You can name these arguments "entries" and "n_entries" (or num_entries)
without loosing any infromation, but saving a whole bunch of characters
that people have to read.

> +{
> +	bool end_append;

Iiuc this means "is this the last entry", perhaps calling it "last"
would make its purpose immediately obvious.

> +	int ret = 0;
> +	size_t n;
> +
> +	while (n_mem_entries) {
> +		if (n_mem_entries > GH_RM_MAX_MEM_ENTRIES) {
> +			end_append = false;
> +			n = GH_RM_MAX_MEM_ENTRIES;
> +		} else {
> +			end_append = true;
> +			n = n_mem_entries;
> +		}
> +
> +		ret = _gh_rm_mem_append(rm, mem_handle, end_append, mem_entries, n);

Every loop here you kzallc() and kfree() the same chunk of scratch
memory.
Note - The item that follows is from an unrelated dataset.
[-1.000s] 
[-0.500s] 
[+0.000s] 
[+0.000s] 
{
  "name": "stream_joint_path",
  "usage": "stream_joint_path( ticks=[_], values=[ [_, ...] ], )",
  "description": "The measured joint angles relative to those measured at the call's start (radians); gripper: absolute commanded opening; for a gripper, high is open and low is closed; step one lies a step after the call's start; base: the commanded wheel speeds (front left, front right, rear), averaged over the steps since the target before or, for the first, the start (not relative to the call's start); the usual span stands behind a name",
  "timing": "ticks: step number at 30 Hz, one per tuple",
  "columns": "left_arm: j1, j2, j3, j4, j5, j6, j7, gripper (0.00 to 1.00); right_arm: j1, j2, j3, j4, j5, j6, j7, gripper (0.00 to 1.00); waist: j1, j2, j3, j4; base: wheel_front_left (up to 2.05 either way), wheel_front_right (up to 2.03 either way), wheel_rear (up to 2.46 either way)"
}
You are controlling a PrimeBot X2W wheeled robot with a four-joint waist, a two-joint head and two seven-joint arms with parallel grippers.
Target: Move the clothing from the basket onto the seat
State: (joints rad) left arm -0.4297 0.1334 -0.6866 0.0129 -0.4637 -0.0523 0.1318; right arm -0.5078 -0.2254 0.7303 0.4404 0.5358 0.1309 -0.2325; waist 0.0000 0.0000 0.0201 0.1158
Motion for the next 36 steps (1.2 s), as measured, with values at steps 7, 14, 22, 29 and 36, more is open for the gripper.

If you inline _gh_rm_mem_append() here and do the allocation
once based on GH_RM_MAX_MEM_ENTRIES this would be faster and seemingly
easier to read/follow.

> +		if (ret)
> +			break;
> +
> +		mem_entries += n;
> +		n_mem_entries -= n;
> +	}
> +
> +	return ret;
> +}
> +
> +static int gh_rm_mem_lend_common(struct gh_rm *rm, u32 message_id, struct gh_rm_mem_parcel *p)
> +{
> +	size_t msg_size = 0, initial_mem_entries = p->n_mem_entries, resp_size;
> +	size_t acl_section_size, mem_section_size;

You keep all other variables one per line, and in reverse x-mas style.
Please do the same for this.

Naming these acl_size and mem_size would be beneficial.

> +	struct gh_rm_mem_share_req_acl_section *acl_section;
> +	struct gh_rm_mem_share_req_mem_section *mem_section;

Naming these acl and mem will make below easier to read.

> +	struct gh_rm_mem_share_req_header *req_header;
> +	u32 *attr_section;
> +	__le32 *resp;
> +	void *msg;
> +	int ret;
> +
> +	if (!p->acl_entries || !p->n_acl_entries || !p->mem_entries || !p->n_mem_entries ||
> +	    p->n_acl_entries > U8_MAX || p->mem_handle != GH_MEM_HANDLE_INVAL)
> +		return -EINVAL;
> +
> +	if (initial_mem_entries > GH_RM_MAX_MEM_ENTRIES)
> +		initial_mem_entries = GH_RM_MAX_MEM_ENTRIES;
> +
> +	acl_section_size = struct_size(acl_section, entries, p->n_acl_entries);
> +	mem_section_size = struct_size(mem_section, entries, initial_mem_entries);

An empty line here seems reasonable.

> +	/* The format of the message goes:
> +	 * request header
> +	 * ACL entries (which VMs get what kind of access to this memory parcel)
> +	 * Memory entries (list of memory regions to share)
> +	 * Memory attributes (currently unused, we'll hard-code the size to 0)
> +	 */
> +	msg_size += sizeof(struct gh_rm_mem_share_req_header);

Hidden above is the confirmation that msg_size was initialized to 0,
drop the '+' here to make it clear.

> +	msg_size += acl_section_size;
> +	msg_size += mem_section_size;
> +	msg_size += sizeof(u32); /* for memory attributes, currently unused */
> +
> +	msg = kzalloc(msg_size, GFP_KERNEL);
> +	if (!msg)
> +		return -ENOMEM;
> +
> +	req_header = msg;

I don't think you need to keep req_header and msg separately.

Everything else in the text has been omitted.